Any win by any rider on any Grand Tour stage is worth celebrating. They come so rarely, they are never easy, and every single one requires a good dose of luck. But Joe Dombrowski’s path to his thrilling win of Stage 4 of this year’s Giro d’Italia was more arduous than most, a truth underscored by his agonizing fate one day later.
The lanky climbing specialist marked himself as a legitimate potential future star—the type of rider who could win the United States’ first Tour de France since the Armstrong era—nine years ago, when he won two stages and the overall classification of the 2012 Girobio. Italy’s “baby Giro” is one of the most prestigious junior races, and there Dombrowski was, smoking future Vuelta a España winner Fabio Aru on the famed slopes of the Gavia Pass. He parlayed his junior success and string of best young rider awards into a contract with Team Sky, the most dominant team of the 2010s, right when they were at the height of their powers. It seemed Dombrowski would learn under the tutelage of Chris Froome, Bradley Wiggins, and Richie Porte, and eventually morph into the sort of monster his pedigree and tutelage promised.
Instead, he finished just two races in the 2014 season and had to undergo surgery for an iliac artery problem. “My left leg had no power,” he told VeloNews weeks after his artery was taken out, laid flat, and stitched back together. “Over the last year or so, it’s just gotten worse and worse. We had no idea what it was. I tried all these different things and saw all these different people and none of it did anything.” Dombrowski left Team Sky for the American Cannondale outfit, and slowly worked his way back into form, winning two stages at the Tour of Utah in his time with the team. Cannondale named him to three successive Giro teams, mostly in supporting roles for Rigoberto Uran. Dombrowski was in a winning breakaway in 2016, though he finished the stage third. He also turned in a very impressive 12th place overall finish at the 2019 Giro, his strongest sign yet that he was slowly coming around to deliver on his promise.

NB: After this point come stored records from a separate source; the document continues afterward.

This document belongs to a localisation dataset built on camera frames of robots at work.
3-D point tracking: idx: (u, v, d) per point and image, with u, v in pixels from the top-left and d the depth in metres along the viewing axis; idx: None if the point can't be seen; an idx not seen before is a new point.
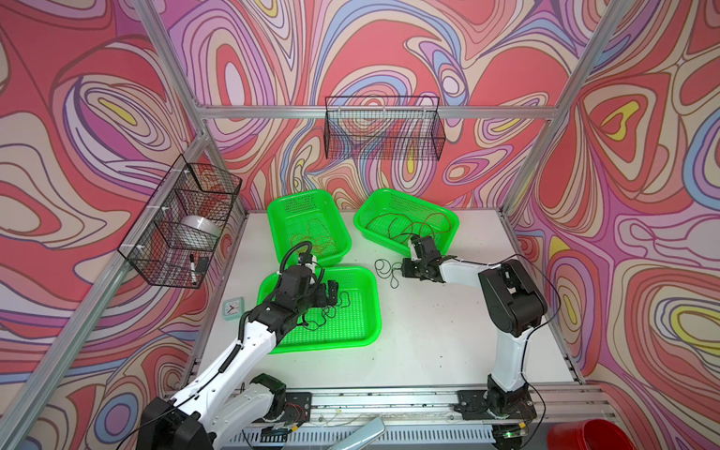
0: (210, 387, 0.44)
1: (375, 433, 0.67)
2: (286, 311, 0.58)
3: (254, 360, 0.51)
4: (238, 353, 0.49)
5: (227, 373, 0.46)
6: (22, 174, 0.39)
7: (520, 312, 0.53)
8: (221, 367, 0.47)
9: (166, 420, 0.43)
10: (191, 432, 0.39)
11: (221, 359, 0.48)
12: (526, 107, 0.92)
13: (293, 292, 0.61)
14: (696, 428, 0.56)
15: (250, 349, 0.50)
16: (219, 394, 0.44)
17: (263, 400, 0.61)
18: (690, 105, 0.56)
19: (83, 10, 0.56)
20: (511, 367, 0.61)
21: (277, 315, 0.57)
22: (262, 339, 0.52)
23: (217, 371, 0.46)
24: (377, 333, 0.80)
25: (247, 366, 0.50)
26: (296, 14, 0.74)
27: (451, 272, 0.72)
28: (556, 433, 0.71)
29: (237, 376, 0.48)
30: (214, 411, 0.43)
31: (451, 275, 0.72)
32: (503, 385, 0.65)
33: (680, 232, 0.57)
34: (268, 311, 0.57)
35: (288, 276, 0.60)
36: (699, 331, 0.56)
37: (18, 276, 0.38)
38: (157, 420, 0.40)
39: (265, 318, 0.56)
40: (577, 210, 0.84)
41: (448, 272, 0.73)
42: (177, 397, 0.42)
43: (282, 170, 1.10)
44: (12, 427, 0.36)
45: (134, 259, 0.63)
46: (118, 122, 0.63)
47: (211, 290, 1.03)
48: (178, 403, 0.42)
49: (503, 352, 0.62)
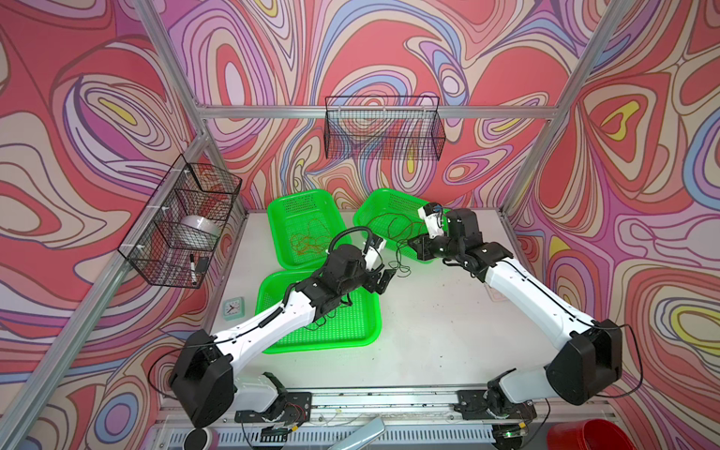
0: (247, 338, 0.46)
1: (375, 433, 0.67)
2: (329, 292, 0.58)
3: (291, 326, 0.53)
4: (278, 316, 0.50)
5: (264, 330, 0.48)
6: (22, 174, 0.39)
7: (594, 390, 0.43)
8: (262, 322, 0.49)
9: (203, 354, 0.47)
10: (220, 371, 0.40)
11: (263, 316, 0.50)
12: (526, 107, 0.92)
13: (339, 275, 0.59)
14: (695, 428, 0.56)
15: (291, 317, 0.51)
16: (254, 344, 0.46)
17: (267, 396, 0.62)
18: (691, 105, 0.55)
19: (83, 10, 0.56)
20: (529, 394, 0.58)
21: (321, 292, 0.58)
22: (304, 310, 0.53)
23: (256, 325, 0.48)
24: (377, 333, 0.80)
25: (282, 331, 0.51)
26: (296, 13, 0.73)
27: (509, 286, 0.53)
28: (555, 433, 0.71)
29: (271, 336, 0.49)
30: (245, 356, 0.45)
31: (506, 287, 0.54)
32: (511, 397, 0.64)
33: (680, 232, 0.57)
34: (313, 286, 0.58)
35: (336, 258, 0.57)
36: (699, 331, 0.56)
37: (18, 276, 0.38)
38: (196, 351, 0.43)
39: (309, 291, 0.57)
40: (577, 210, 0.84)
41: (502, 282, 0.54)
42: (219, 336, 0.45)
43: (282, 170, 1.10)
44: (13, 427, 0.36)
45: (134, 259, 0.63)
46: (118, 122, 0.63)
47: (211, 290, 1.03)
48: (217, 340, 0.44)
49: (530, 383, 0.57)
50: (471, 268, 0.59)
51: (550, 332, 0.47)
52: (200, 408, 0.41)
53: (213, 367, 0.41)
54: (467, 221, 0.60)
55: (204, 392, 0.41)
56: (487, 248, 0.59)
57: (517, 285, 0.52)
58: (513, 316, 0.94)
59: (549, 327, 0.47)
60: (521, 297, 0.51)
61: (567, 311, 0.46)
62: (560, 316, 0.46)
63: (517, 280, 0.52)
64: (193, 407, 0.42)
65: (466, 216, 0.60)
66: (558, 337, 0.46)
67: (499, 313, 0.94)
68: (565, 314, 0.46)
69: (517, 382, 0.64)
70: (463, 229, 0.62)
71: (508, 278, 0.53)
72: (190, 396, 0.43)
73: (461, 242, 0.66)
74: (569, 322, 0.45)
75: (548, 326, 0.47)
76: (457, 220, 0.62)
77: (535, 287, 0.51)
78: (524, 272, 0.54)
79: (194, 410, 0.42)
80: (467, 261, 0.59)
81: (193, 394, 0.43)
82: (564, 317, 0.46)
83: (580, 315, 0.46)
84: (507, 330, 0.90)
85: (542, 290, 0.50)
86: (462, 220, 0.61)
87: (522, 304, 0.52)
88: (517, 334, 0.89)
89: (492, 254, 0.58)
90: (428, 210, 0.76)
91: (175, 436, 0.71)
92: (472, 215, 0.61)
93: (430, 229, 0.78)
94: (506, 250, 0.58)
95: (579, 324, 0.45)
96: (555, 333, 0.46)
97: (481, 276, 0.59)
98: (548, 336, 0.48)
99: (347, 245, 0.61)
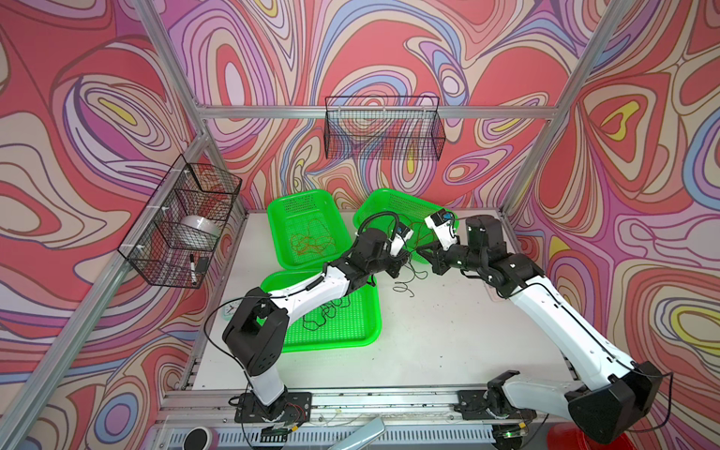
0: (297, 297, 0.51)
1: (375, 433, 0.67)
2: (357, 270, 0.64)
3: (331, 293, 0.59)
4: (322, 281, 0.57)
5: (311, 292, 0.54)
6: (22, 174, 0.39)
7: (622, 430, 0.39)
8: (308, 285, 0.55)
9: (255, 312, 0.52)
10: (279, 321, 0.45)
11: (308, 280, 0.56)
12: (526, 107, 0.92)
13: (368, 254, 0.66)
14: (695, 427, 0.56)
15: (331, 283, 0.58)
16: (303, 304, 0.51)
17: (275, 388, 0.63)
18: (691, 104, 0.55)
19: (83, 10, 0.56)
20: (537, 404, 0.57)
21: (352, 269, 0.64)
22: (342, 279, 0.60)
23: (304, 287, 0.54)
24: (377, 333, 0.80)
25: (326, 295, 0.58)
26: (296, 14, 0.74)
27: (537, 310, 0.49)
28: (555, 432, 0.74)
29: (316, 297, 0.55)
30: (296, 313, 0.51)
31: (533, 311, 0.49)
32: (515, 401, 0.63)
33: (680, 232, 0.57)
34: (345, 263, 0.65)
35: (364, 239, 0.64)
36: (699, 331, 0.56)
37: (18, 276, 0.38)
38: (252, 307, 0.48)
39: (343, 266, 0.64)
40: (577, 210, 0.84)
41: (529, 305, 0.50)
42: (274, 292, 0.50)
43: (282, 171, 1.10)
44: (12, 427, 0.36)
45: (134, 259, 0.63)
46: (118, 122, 0.63)
47: (211, 291, 1.03)
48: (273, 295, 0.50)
49: (539, 397, 0.56)
50: (495, 285, 0.53)
51: (581, 368, 0.44)
52: (255, 354, 0.46)
53: (272, 318, 0.46)
54: (491, 230, 0.54)
55: (263, 340, 0.46)
56: (515, 262, 0.53)
57: (549, 312, 0.47)
58: (513, 316, 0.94)
59: (579, 363, 0.44)
60: (550, 323, 0.47)
61: (606, 349, 0.42)
62: (598, 354, 0.42)
63: (548, 306, 0.47)
64: (248, 354, 0.47)
65: (490, 221, 0.55)
66: (592, 379, 0.42)
67: (498, 313, 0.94)
68: (604, 352, 0.42)
69: (527, 390, 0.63)
70: (487, 238, 0.56)
71: (538, 303, 0.48)
72: (247, 347, 0.47)
73: (484, 253, 0.59)
74: (608, 365, 0.41)
75: (580, 362, 0.44)
76: (478, 229, 0.56)
77: (570, 316, 0.46)
78: (556, 292, 0.49)
79: (250, 356, 0.47)
80: (490, 276, 0.54)
81: (248, 344, 0.47)
82: (603, 356, 0.42)
83: (620, 354, 0.42)
84: (505, 330, 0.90)
85: (577, 319, 0.45)
86: (487, 228, 0.54)
87: (547, 329, 0.48)
88: (517, 334, 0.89)
89: (520, 269, 0.52)
90: (437, 220, 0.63)
91: (175, 436, 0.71)
92: (498, 221, 0.54)
93: (442, 240, 0.68)
94: (536, 265, 0.52)
95: (620, 367, 0.41)
96: (590, 372, 0.42)
97: (505, 292, 0.53)
98: (577, 369, 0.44)
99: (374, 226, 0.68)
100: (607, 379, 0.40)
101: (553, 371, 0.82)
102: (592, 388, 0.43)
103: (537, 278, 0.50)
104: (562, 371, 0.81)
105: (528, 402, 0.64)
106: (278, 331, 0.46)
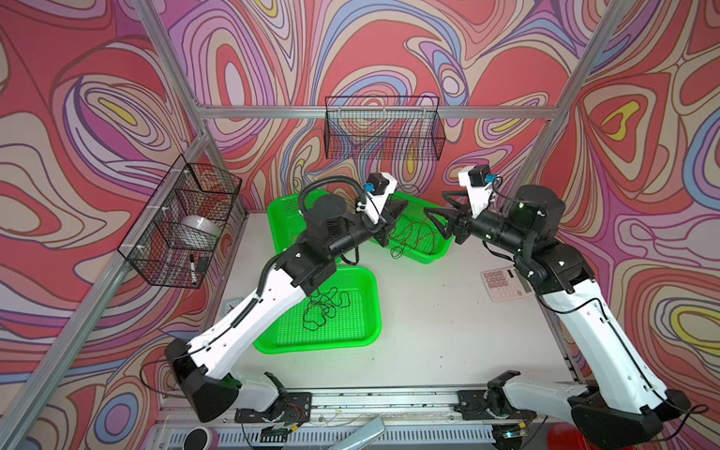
0: (222, 341, 0.41)
1: (375, 433, 0.67)
2: (319, 260, 0.48)
3: (273, 314, 0.45)
4: (252, 308, 0.43)
5: (239, 329, 0.42)
6: (22, 174, 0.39)
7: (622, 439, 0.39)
8: (235, 322, 0.42)
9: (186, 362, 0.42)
10: (197, 386, 0.38)
11: (237, 311, 0.43)
12: (526, 107, 0.92)
13: (322, 237, 0.46)
14: (694, 427, 0.56)
15: (270, 304, 0.44)
16: (232, 348, 0.42)
17: (268, 396, 0.62)
18: (691, 105, 0.55)
19: (83, 10, 0.56)
20: (538, 405, 0.57)
21: (305, 264, 0.46)
22: (284, 295, 0.44)
23: (230, 324, 0.42)
24: (377, 333, 0.80)
25: (264, 320, 0.44)
26: (296, 14, 0.74)
27: (578, 322, 0.42)
28: (555, 432, 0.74)
29: (250, 331, 0.43)
30: (226, 361, 0.42)
31: (573, 322, 0.43)
32: (514, 401, 0.63)
33: (680, 232, 0.57)
34: (297, 258, 0.47)
35: (311, 220, 0.42)
36: (699, 331, 0.56)
37: (18, 276, 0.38)
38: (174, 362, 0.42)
39: (292, 263, 0.47)
40: (577, 210, 0.84)
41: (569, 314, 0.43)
42: (192, 345, 0.41)
43: (282, 171, 1.10)
44: (12, 427, 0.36)
45: (134, 259, 0.63)
46: (118, 122, 0.63)
47: (211, 290, 1.03)
48: (191, 351, 0.41)
49: (540, 400, 0.56)
50: (533, 281, 0.44)
51: (607, 387, 0.41)
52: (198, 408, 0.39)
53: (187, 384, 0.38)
54: (551, 216, 0.41)
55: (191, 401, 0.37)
56: (562, 258, 0.43)
57: (593, 327, 0.40)
58: (513, 316, 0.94)
59: (607, 382, 0.40)
60: (587, 337, 0.41)
61: (643, 375, 0.38)
62: (636, 382, 0.38)
63: (593, 321, 0.40)
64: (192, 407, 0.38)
65: (552, 205, 0.41)
66: (619, 403, 0.39)
67: (499, 313, 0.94)
68: (641, 380, 0.38)
69: (526, 392, 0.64)
70: (542, 223, 0.43)
71: (584, 316, 0.41)
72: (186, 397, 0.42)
73: (531, 241, 0.47)
74: (643, 393, 0.37)
75: (610, 382, 0.40)
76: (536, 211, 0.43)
77: (615, 335, 0.40)
78: (605, 303, 0.41)
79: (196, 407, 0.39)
80: (530, 270, 0.44)
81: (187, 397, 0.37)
82: (638, 382, 0.38)
83: (656, 383, 0.38)
84: (506, 331, 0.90)
85: (620, 337, 0.40)
86: (547, 215, 0.41)
87: (581, 340, 0.42)
88: (517, 334, 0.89)
89: (571, 269, 0.42)
90: (476, 179, 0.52)
91: (175, 436, 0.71)
92: (560, 203, 0.42)
93: (473, 204, 0.53)
94: (586, 264, 0.43)
95: (652, 397, 0.37)
96: (617, 395, 0.39)
97: (543, 291, 0.45)
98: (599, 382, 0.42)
99: (327, 199, 0.44)
100: (640, 410, 0.37)
101: (553, 371, 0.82)
102: (614, 408, 0.40)
103: (588, 286, 0.42)
104: (562, 371, 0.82)
105: (527, 403, 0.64)
106: (202, 391, 0.38)
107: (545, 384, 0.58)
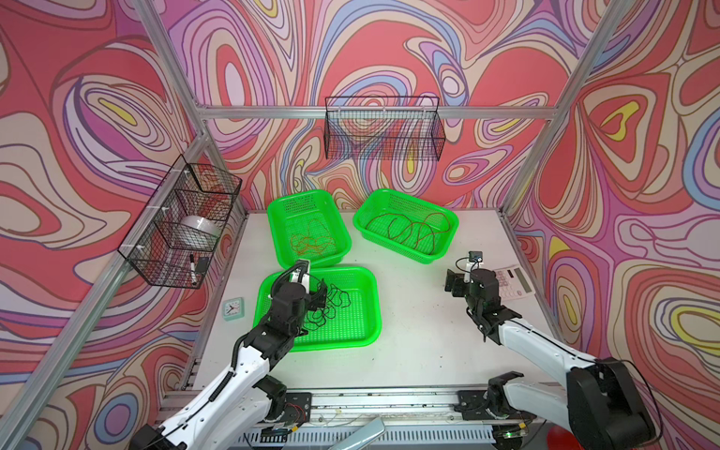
0: (199, 417, 0.44)
1: (375, 433, 0.67)
2: (281, 337, 0.59)
3: (246, 387, 0.52)
4: (228, 383, 0.49)
5: (216, 402, 0.47)
6: (22, 174, 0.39)
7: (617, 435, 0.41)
8: (212, 396, 0.47)
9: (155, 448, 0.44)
10: None
11: (212, 388, 0.48)
12: (526, 107, 0.92)
13: (287, 317, 0.60)
14: (696, 428, 0.56)
15: (244, 376, 0.51)
16: (206, 425, 0.44)
17: (261, 408, 0.61)
18: (690, 105, 0.56)
19: (83, 10, 0.56)
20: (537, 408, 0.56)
21: (271, 341, 0.58)
22: (256, 367, 0.53)
23: (206, 399, 0.47)
24: (377, 333, 0.80)
25: (239, 393, 0.50)
26: (296, 13, 0.73)
27: (516, 337, 0.59)
28: (554, 432, 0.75)
29: (225, 406, 0.47)
30: (201, 439, 0.43)
31: (515, 338, 0.59)
32: (511, 401, 0.64)
33: (680, 232, 0.57)
34: (262, 336, 0.58)
35: (280, 300, 0.58)
36: (699, 331, 0.56)
37: (17, 275, 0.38)
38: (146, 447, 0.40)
39: (259, 343, 0.57)
40: (577, 210, 0.84)
41: (510, 337, 0.60)
42: (166, 426, 0.43)
43: (282, 171, 1.10)
44: (12, 427, 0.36)
45: (134, 259, 0.63)
46: (118, 122, 0.63)
47: (211, 290, 1.03)
48: (166, 431, 0.42)
49: (541, 404, 0.55)
50: (486, 332, 0.66)
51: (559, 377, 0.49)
52: None
53: None
54: (488, 288, 0.66)
55: None
56: (499, 311, 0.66)
57: (524, 336, 0.57)
58: None
59: (556, 370, 0.49)
60: (528, 347, 0.56)
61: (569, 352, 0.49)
62: (562, 356, 0.48)
63: (521, 331, 0.58)
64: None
65: (487, 280, 0.67)
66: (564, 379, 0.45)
67: None
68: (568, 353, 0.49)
69: (527, 394, 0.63)
70: (484, 293, 0.69)
71: (514, 332, 0.59)
72: None
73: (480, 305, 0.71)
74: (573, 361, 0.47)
75: (555, 368, 0.49)
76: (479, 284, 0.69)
77: (539, 335, 0.56)
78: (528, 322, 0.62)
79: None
80: (481, 323, 0.67)
81: None
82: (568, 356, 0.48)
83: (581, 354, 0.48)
84: None
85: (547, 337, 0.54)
86: (486, 287, 0.67)
87: (530, 353, 0.56)
88: None
89: (503, 317, 0.65)
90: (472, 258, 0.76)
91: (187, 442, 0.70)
92: (494, 278, 0.68)
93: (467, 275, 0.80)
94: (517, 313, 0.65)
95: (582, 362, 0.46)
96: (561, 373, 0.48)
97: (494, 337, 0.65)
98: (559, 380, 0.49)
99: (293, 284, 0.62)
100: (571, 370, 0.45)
101: None
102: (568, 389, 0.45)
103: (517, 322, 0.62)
104: None
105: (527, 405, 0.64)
106: None
107: (547, 391, 0.56)

Then, on Tuesday, the breakthrough came. Dombrowski was part of a 25-man breakaway that stayed away from the peloton over a bumpy, tempestuous day of racing, and he smartly followed sharklike veteran Alessandro De Marchi in what would turn out to be the decisive move. The American eventually dropped De Marchi on the slopes of the final climb of the day, securing only his third win at the top level and moving into second place overall.
Less than 24 hours later, on Dombrowski’s 30th birthday, disaster struck. Late on the flat run-in to Cattolica, he went down at full speed as part of a crash that ended general classification hopeful Mikel Landa’s Giro. It seems as if he followed the wrong rider at the wrong time.
Dombrowski somehow picked himself up and slowly rolled across the line in 180th place, over eight minutes behind the winner, with his face bloodied and dour. Luckily, Dombrowski didn’t break any bones in the nasty fall, but his team (UAE Team Emirates) announced that he was immediately taken to the hospital for a “likely concussion.” The next morning, they announced that he was out of the race after a pair of concussion tests revealed a worsening “balance impairment,” which sounds like one of the most impossible ailments to ride through.
Crashing hard like that, for any rider, in any race, at any time, would be a cruel fate. Doing so on your 30th birthday, a mere kilometer from the time-loss cutoff, and one day after a monumental victory is so much worse. Dombrowski knows as well as anyone in the professional peloton how rare any win can be, and it’s a real shame that he’ll have to wait to build on his moment.